Essa trajetória que culmina com uma situação desfavorável no aspecto econômico, nada representou diante da figura humana que foi meu pai. Veio de longe, enfrentou situações adversas, inclusive com relação ao idioma, completamente estranho à sua língua de origem. Cultura,culinária, hábitos diferentes,tudo ele enfrentou com a serenidade e paciência que caracteriza as pessoas generosas de coração. Frequentou um curso noturno, onde aprendeu a ler,a escrever e a fazer contas.Precisava dessas habilidades para desenvolver seus negócios. Assim, era comum vê-lo com um jornal nas mãos, lendo as notícias, principalmente sobre as questões políticas internacionais, que ele dominava nos detalhes.
Contava-nos sobre a sua vida na distante aldeia do Líbano,da casa feita de pedra, da morte prematura do pai, da tia que ficara tomando conta da propriedade que deixaram para trás. Percebia-se o tom de nostalgia em suas palavras, mas a vontade de voltar,se é que a teve um dia, foi afastada pela consciência de uma vida que construíra aqui, com mulher, filhos, amigos. Suas raízes estavam bem infiltradas nesta terra que lhe proporcionou as coisas essenciais da vida: o amor dos filhos, um nome digno, o respeito de todos.Essa foi a grande riqueza que ele acumulou nesta terra.
Sua terra de origem volta e meia vinha em sua lembrança e ele cantava os versos de uma música, possivelmente folclórica, que até hoje vêm em minha mente quando me lembro dele: “Tat!l zeitoune/ neme ayune”(Debaixo da árvore de azeitonas/Dorme meu amor).

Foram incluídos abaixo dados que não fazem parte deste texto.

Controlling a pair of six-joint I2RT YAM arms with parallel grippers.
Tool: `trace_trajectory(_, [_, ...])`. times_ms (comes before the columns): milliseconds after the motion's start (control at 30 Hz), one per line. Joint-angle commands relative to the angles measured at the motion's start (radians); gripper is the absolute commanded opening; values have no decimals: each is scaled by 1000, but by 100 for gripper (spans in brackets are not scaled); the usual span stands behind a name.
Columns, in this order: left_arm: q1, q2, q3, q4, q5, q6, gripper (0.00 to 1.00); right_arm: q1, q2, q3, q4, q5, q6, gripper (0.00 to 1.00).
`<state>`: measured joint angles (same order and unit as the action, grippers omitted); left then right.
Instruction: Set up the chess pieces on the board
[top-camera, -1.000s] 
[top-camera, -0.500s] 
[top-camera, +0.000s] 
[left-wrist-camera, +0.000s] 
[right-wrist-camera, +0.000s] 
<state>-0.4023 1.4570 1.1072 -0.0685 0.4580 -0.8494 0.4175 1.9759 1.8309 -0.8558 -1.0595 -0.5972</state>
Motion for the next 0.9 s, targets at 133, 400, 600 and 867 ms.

sábado, 22 de outubro de 2011

Tardes fagueiras

Preparava-se o domingo no sábado. O bolo, o pudim, as roupas engomadas para a missa das oito, o frango condenado ciscando no terreiro até a sua derradeira hora da qual corríamos para não vê-lo esperneando depois que a vizinha torcia-lhe o pescoço. Momento desagradável nesses preparativos para o dia festivo.
A vida então parecia um ritual que se cumpria religiosamente, sem acontecimentos inesperados para interromper a disciplina instituída. Nada para romper a cadência normal dos dias. Mas essas vésperas dos domingos eram vividas com a felicidade nos corações. Eram a promessa da comida gostosa e farta, da roupa que alimentava a vaidade, da matinê e do sorvete de coco queimado, sabor que nunca mais foi o mesmo, por mais que sorveterias se espalhassem pela cidade. Procura do sabor perdido.
Meu pai fazendo a barba com a calma das pessoas de coração leve, as batidinhas do aparelho de barbear na pia... Minha mãe abrindo o forno para vigiar os doces, e o quintal imenso, pés descalços na terra, e a laranjeira abraçando-nos com a ternura dos seus galhos e a doçura de suas frutas.